» **Raw data**:
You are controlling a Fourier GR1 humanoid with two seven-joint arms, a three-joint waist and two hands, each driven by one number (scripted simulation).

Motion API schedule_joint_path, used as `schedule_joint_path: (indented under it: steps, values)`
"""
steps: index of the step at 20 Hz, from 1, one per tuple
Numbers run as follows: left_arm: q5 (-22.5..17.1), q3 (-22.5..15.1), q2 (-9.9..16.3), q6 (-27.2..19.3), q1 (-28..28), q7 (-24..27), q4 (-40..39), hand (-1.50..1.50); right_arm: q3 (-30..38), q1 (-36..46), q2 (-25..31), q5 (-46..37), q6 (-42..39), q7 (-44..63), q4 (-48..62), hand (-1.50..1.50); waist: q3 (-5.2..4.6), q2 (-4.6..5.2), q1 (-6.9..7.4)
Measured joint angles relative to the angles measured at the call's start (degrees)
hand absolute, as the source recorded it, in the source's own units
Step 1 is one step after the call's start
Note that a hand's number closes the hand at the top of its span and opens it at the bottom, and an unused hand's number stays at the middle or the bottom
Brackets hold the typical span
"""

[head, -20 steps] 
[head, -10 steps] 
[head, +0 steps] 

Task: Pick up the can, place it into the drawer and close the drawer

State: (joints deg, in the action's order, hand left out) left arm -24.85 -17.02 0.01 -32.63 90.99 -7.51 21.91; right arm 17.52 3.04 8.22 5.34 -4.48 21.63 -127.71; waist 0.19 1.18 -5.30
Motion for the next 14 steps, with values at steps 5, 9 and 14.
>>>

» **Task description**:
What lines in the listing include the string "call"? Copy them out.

» **Answer below**:
Measured joint angles relative to the angles measured at the call's start (degrees)
Step 1 is one step after the call's start

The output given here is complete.